NOTE 12 - Principal Risks and Uncertainties

The principal risks and uncertainties affecting our business activities are included in Item 4. Principal Risks and Uncertainties of our 2014 Strategic Report and for the remaining six months of fiscal 2015 remain the same.

NOTE 13 - Seasonality

Our revenues from the sale of passenger tickets are seasonal. Historically, demand for cruises has been greatest during our third quarter, which includes the Northern Hemisphere summer months. This higher demand during the third quarter results in higher ticket prices and occupancy levels and, accordingly, the largest share of our operating income is earned during this period. The seasonality of our results also increases due to ships being taken out-of-service for maintenance, which we schedule during non-peak demand periods. In addition, substantially all of Holland America Princess Alaska Tours' revenue and net income is generated from May through September in conjunction with the Alaska cruise season.

NOTE 14 - Financial Risk Management and Financial Instruments

The Group's activities expose it to a variety of financial risks such as foreign currency risk, fair value and cash flow interest rate risks, credit risk and liquidity risk.

 

The condensed interim financial statements do not include all financial risk management information and disclosures required in the annual financial statements; as such they should be read in conjunction with the Group's annual financial statements at November 30, 2014 and the DLC Financial Statements for the three and six months ended May 31, 2015. There have been no significant changes in the risk management department or the risk management policies since November 30, 2014.

Liquidity Risk

Within the DLC arrangement, liquidity and liquidity risk is assessed on a consolidated Carnival Corporation & plc basis and there are cross guarantees between the two parent companies that result in there being little substantive difference in the availability of debt financing for either Carnival Corporation or Carnival plc. Typically, the Carnival Corporation & plc debt financing agreements allow for either Carnival Corporation or Carnival plc to draw under the facilities, with the non-borrowing parent as guarantor. For additional information see the "Liquidity, Financial Condition and Capital Resources" section within Schedule B.

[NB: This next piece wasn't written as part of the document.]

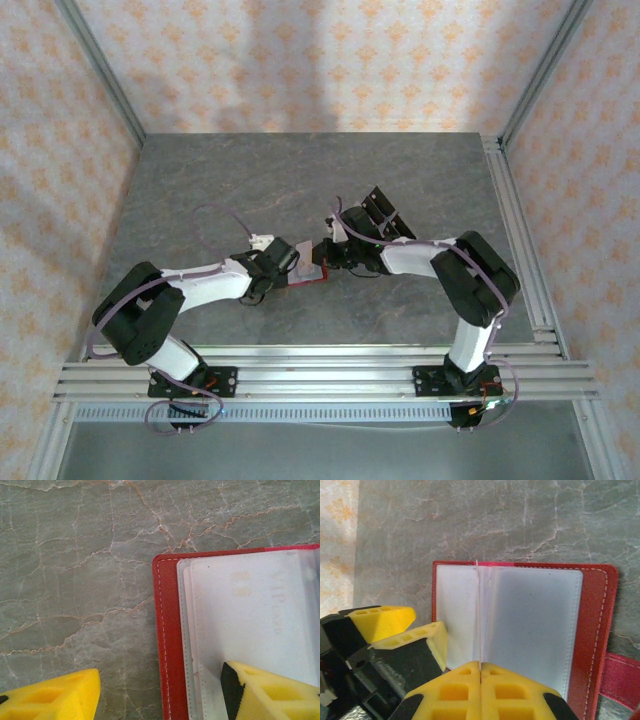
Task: Put the credit cards into the card holder
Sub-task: Insert the credit card into the card slot.
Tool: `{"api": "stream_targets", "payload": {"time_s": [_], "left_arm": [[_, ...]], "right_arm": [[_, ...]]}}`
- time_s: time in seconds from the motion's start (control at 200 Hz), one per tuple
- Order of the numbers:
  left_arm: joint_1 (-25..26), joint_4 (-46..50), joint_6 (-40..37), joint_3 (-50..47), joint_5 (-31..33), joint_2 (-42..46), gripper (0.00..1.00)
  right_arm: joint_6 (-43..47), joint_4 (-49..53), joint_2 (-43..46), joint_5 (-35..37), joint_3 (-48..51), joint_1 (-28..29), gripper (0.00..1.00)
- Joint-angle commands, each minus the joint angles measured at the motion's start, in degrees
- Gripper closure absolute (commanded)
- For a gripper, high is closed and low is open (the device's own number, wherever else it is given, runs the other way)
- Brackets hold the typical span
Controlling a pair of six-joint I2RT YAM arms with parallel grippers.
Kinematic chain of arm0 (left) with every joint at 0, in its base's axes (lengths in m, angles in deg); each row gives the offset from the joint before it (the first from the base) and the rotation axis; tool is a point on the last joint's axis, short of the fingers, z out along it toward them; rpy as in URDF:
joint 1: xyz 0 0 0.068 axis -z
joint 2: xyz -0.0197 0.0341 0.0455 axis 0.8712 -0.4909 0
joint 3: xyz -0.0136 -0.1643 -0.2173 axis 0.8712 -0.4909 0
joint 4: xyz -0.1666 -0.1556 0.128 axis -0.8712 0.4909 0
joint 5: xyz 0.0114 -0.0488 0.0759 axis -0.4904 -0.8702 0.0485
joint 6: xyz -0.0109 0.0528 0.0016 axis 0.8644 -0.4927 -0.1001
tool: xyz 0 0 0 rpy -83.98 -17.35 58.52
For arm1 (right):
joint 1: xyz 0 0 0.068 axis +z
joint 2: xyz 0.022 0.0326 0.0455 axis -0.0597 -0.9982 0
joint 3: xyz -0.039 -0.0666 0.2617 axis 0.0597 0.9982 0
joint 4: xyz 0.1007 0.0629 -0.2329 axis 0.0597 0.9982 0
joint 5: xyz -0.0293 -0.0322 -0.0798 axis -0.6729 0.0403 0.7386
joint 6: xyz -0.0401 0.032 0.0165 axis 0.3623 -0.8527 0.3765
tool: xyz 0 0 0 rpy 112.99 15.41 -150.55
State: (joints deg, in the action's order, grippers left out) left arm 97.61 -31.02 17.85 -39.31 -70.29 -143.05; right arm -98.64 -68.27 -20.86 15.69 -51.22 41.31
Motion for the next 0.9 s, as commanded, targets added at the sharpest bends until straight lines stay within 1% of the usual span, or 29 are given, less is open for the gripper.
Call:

As noted in the "Future Commitments and Funding Sources" section within Schedule B, at May 31, 2015 the consolidated Carnival Corporation & plc group had $2.5 billion available for borrowing under its revolving credit facilities, net of its commercial paper borrowings, and $2.4 billion under committed future financings, which are comprised of ship export credit facilities, in addition to $60 million of cash and cash equivalents, which excludes $238 million of cash on hand used for current operations.

Fair Value Measurements

IFRS establishes a fair value hierarchy that prioritises the inputs used to measure fair value. The hierarchy gives the highest priority to unadjusted quoted prices in active markets for identical assets or liabilities (Level 1 measurement) and the lowest priority to unobservable inputs (Level 3 measurement). This hierarchy requires entities to maximise the use of observable inputs and minimise the use of unobservable inputs. The three levels of inputs used to measure fair value are as follows:

 



Level 1 measurements are based on unadjusted quoted prices in active markets for identical assets or liabilities that we have the ability to access. Valuation of these items does not entail a significant amount of judgment.

 



Level 2 measurements are based on quoted prices for similar assets or liabilities in active markets, quoted prices for identical or similar assets or liabilities in markets that are not active or market data other than quoted prices that are observable for the assets or liabilities.

 



Level 3 measurements are based on unobservable data that are supported by little or no market activity and are significant to the fair value of the assets or liabilities.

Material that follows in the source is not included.